テーマは、『Skin Rejuvenation(若返り・肌質改善)治療の多様性』。 「若返り」という言葉が一般化して久しいですが、実は「どの細胞を、どうターゲットにすれば最大の結果が出るのか」という問いに対し、明確な指針を持って治療を行っているケースは驚くほど少ないのが現状です。

今回の講演では、私が長年提唱している「線維芽細胞」の重要性に加え、最新のキーワードである『paracrine senescence(パラクリン老化)』について詳しく解説しました。
1:老化は「伝染」する — パラクリン老化の脅威
皮膚の司令塔である「線維芽細胞」が老化すると、単にその細胞が衰えるだけではありません。老化細胞はSASP(細胞老化関連分泌因子)という物質を放出し、あたかも病気が伝染するように、周囲の健康な細胞までも老化させていくプロセスが存在します。これが「パラクリン老化」です。

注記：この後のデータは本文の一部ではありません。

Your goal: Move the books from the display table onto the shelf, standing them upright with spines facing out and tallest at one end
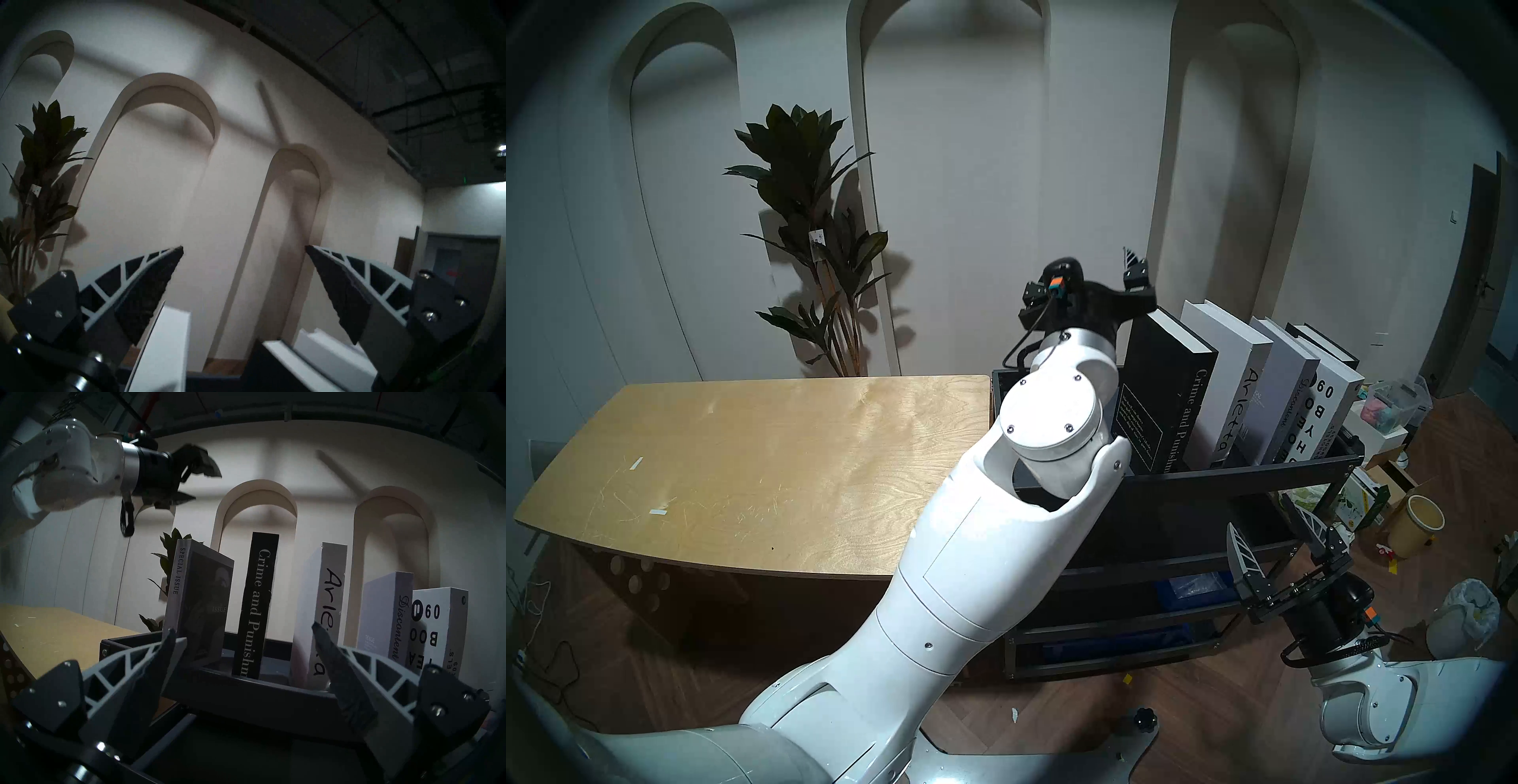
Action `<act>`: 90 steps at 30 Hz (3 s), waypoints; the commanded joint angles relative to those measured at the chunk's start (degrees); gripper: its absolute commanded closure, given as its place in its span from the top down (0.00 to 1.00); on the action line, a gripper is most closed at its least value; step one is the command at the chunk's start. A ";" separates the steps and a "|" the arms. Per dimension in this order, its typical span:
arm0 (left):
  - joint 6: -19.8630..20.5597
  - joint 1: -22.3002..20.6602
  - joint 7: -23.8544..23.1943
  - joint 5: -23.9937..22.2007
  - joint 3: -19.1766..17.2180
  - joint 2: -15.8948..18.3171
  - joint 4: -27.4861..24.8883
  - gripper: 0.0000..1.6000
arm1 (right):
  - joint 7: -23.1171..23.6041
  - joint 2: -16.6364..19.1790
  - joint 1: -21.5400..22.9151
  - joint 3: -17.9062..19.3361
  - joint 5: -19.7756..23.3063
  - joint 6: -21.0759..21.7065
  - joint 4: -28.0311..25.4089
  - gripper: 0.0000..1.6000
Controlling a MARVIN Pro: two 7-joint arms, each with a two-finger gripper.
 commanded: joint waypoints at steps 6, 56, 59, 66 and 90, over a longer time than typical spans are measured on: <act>-3.18 -6.21 -1.69 1.27 -6.19 0.93 -10.79 1.00 | 0.50 -0.13 0.30 0.48 0.33 -0.25 -0.27 1.00; -0.48 29.32 -13.80 4.10 -42.61 28.47 -15.40 1.00 | 4.00 -1.49 1.51 0.11 3.47 -0.25 0.48 1.00; -0.76 31.76 -14.73 3.75 -44.12 28.96 -14.23 1.00 | 4.19 -1.57 1.58 0.09 3.61 -0.25 0.54 1.00; -1.44 36.94 -17.02 2.18 -47.74 29.90 -11.10 1.00 | 4.64 -1.76 1.72 0.07 3.93 -0.25 0.69 1.00; -9.36 53.80 -21.03 -2.78 -67.03 27.89 1.75 1.00 | 6.28 -2.38 2.29 0.10 4.93 -0.25 0.98 1.00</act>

つまり、肌を若返らせるためには、単に「古い細胞を壊す」のではなく、「老化の連鎖を断ち切り、周囲の環境そのものを改善する」という視点が不可欠なのです。
2:「活性化」か「破壊」か — エネルギー設定の境界線
「パラクリン老化」という複雑な現象を前提にするならば、闇雲に強いエネルギーを照射して細胞を壊せばよいという考えは、あまりに短絡的です。

重要なのは、「どの程度のエネルギーなら細胞を活性化できるのか」と「どこからが細胞を破壊してしまうのか」の境界線を、科学的根拠に基づいて厳格に区別することです。この精密なコントロールこそが、副作用を抑え、最大限の若返り効果を引き出すための絶対条件となります。
3:現時点における「3つの最適解」
現在、この「活性化と破壊のコントロール」を最も効果的に行える治療として、私は以下の3つを提唱しています。
- Sofwave(ソフウェーブ)による Thermal-Thread Technique®
- ピコシュアプロによるフラクショナル照射
- ポテンザ(POTENZA)CP-21チップによる照射

中でも「Sofwave(ソフウェーブ)」を用いた独自の技術は、皮膚を傷つけることなく深部を再生させる、現時点で最良の選択肢と言えます。
美容医療は、感覚で行うものではありません。 「なぜその強さで打つのか」「なぜその機器を選ぶのか」という問いに、常に分子レベルの科学で答え続けること。
HILLS GRACE CLINICでは、学会で発表する最新の理論をそのまま日々の診療に落とし込み、皆様に「科学に裏打ちされた本物の美しさ」を提供してまいります。